The system ensures full compliance with GDPR requirements and regulations on medical data processing, implementing patient consent mechanisms, data retention and the implementation of data subject rights. Penetration tests are regularly carried out using OWASP ZAP tools, verifying the system’s resistance to potential attacks.
Innovative technological aspects
The system is distinguished by a number of innovative technological solutions. Dual-channel audio recording and analysis with separation of doctor and patient voices enables precise attribution of statements and improves the quality of transcription. Dynamic medical visit scenarios, controlled by AI algorithms based on the Gemma3 model, streamline the interview process and ensure complete documentation.
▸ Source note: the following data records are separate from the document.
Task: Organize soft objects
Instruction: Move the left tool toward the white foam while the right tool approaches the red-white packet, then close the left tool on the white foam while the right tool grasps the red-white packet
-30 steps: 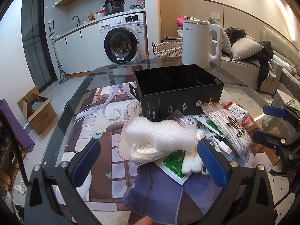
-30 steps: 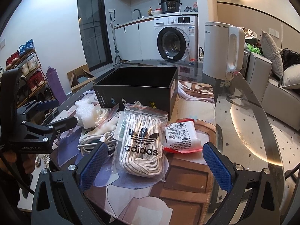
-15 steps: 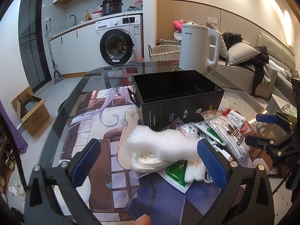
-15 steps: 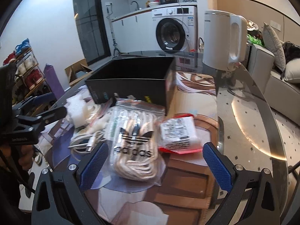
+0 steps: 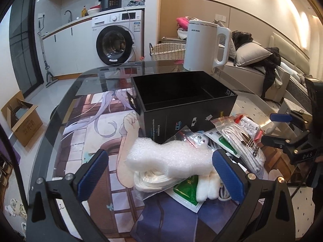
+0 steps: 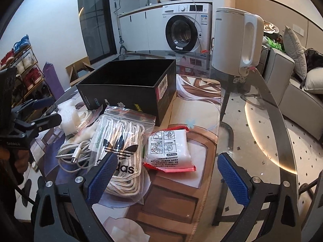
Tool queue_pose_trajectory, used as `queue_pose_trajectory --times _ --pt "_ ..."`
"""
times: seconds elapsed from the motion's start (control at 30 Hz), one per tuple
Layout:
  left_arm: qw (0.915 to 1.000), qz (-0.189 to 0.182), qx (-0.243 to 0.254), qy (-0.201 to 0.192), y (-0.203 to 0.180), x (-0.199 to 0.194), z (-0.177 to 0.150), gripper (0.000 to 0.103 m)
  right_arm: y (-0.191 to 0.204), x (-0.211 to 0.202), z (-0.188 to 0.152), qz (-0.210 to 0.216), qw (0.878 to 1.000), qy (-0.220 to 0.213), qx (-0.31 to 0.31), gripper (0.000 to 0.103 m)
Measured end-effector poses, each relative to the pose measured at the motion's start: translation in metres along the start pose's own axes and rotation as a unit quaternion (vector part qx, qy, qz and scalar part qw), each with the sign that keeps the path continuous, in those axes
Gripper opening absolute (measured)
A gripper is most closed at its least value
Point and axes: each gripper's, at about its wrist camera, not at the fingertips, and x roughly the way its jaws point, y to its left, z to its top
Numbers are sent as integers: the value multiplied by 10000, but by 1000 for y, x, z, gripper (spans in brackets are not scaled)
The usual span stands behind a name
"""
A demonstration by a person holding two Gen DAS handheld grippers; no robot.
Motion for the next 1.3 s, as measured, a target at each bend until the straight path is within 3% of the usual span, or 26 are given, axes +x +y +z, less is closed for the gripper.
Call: queue_pose_trajectory --times 0.2,0.53,0.93,1.0,1.07,1.3 --pt "9996 -65 289 24 -7 3 1 103 -8 12 3 -26 9998 190 -52 101" --pt "9990 -193 355 168 -10 14 4 103 -15 38 11 -103 9982 575 -108 88" --pt "9984 -280 409 260 -12 24 5 102 -15 45 10 119 9980 600 -175 51" --pt "9985 -289 404 242 -12 25 5 100 -14 42 9 118 9981 583 -181 50" --pt "9984 -353 387 234 -11 24 3 91 -13 40 8 111 9983 544 -204 49" --pt "9987 -402 309 68 -7 15 3 90 -10 27 6 34 9989 397 -232 48"
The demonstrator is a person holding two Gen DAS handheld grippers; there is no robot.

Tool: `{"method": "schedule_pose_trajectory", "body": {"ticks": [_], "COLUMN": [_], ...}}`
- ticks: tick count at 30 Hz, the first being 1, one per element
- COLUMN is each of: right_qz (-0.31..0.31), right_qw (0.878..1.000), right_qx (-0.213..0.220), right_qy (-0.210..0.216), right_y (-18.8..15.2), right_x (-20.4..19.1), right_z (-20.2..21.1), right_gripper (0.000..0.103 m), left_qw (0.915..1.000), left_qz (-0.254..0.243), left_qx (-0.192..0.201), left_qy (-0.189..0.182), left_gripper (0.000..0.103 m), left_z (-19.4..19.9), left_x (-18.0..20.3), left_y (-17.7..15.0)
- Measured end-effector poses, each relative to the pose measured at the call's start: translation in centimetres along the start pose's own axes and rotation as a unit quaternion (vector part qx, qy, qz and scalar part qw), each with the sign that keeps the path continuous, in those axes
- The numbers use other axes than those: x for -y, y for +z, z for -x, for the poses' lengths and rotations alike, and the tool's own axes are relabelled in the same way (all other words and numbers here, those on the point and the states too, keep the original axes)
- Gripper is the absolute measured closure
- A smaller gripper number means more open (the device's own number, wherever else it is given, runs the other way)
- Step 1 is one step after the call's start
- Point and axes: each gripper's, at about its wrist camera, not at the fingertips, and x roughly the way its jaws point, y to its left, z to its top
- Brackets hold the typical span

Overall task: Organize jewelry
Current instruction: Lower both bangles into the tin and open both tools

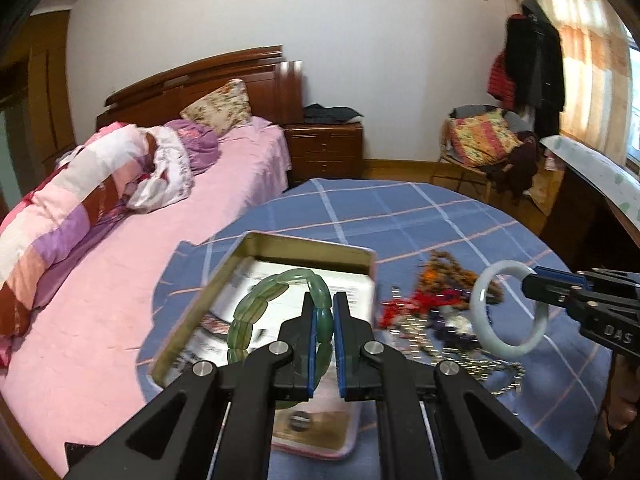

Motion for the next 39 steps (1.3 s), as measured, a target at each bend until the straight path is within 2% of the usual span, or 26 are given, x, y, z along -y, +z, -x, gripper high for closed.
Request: {"method": "schedule_pose_trajectory", "body": {"ticks": [6,16,25,39], "right_qz": [0.029,0.047,0.039,0.027], "right_qw": [0.999,0.996,0.997,0.998], "right_qx": [-0.006,-0.023,-0.031,-0.051], "right_qy": [0.034,0.065,0.052,0.038], "right_y": [1.7,2.8,4.2,4.4], "right_x": [-3.3,-6.7,-6.9,-6.4], "right_z": [-2.0,-5.4,-8.0,-10.9], "right_gripper": [0.088,0.088,0.088,0.088], "left_qw": [0.9996,0.9989,0.9993,0.9977], "left_qz": [0.015,0.026,0.004,0.004], "left_qx": [-0.009,-0.019,-0.029,-0.067], "left_qy": [0.023,0.034,0.024,0.015], "left_gripper": [0.097,0.097,0.097,0.097], "left_z": [-0.8,-2.1,-4.8,-7.6], "left_x": [-2.4,-4.5,-4.7,-4.9], "left_y": [-0.5,-0.8,0.6,1.1]}}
Automatic extraction of medical information from transcripts uses the latest achievements in NLP for Polish, including the HerBERT and plT5 models. Personalization of questionnaires for individual patient characteristics and doctor specialization increases the efficiency of the documentation process. The patient application with a virtual assistant, built on the basis of the Gemma3 model, provides intuitive navigation through the visit process and access to recommendations.
Implementation of the microservice architecture using the latest open source tools ensures scalability and flexibility of the system, enabling its development and adaptation to changing needs. Application of fine-tuning techniques of the Gemma3 model on Polish medical texts allows for achieving high quality of generated documents and understanding of the context.
Comprehensive support for people with special needs, implemented using open standards and tools, makes the system accessible to a wide range of users, including the elderly, disabled and those requiring translation. Integration with national e-medical documentation systems ensures practical usability of the solution in the Polish healthcare system.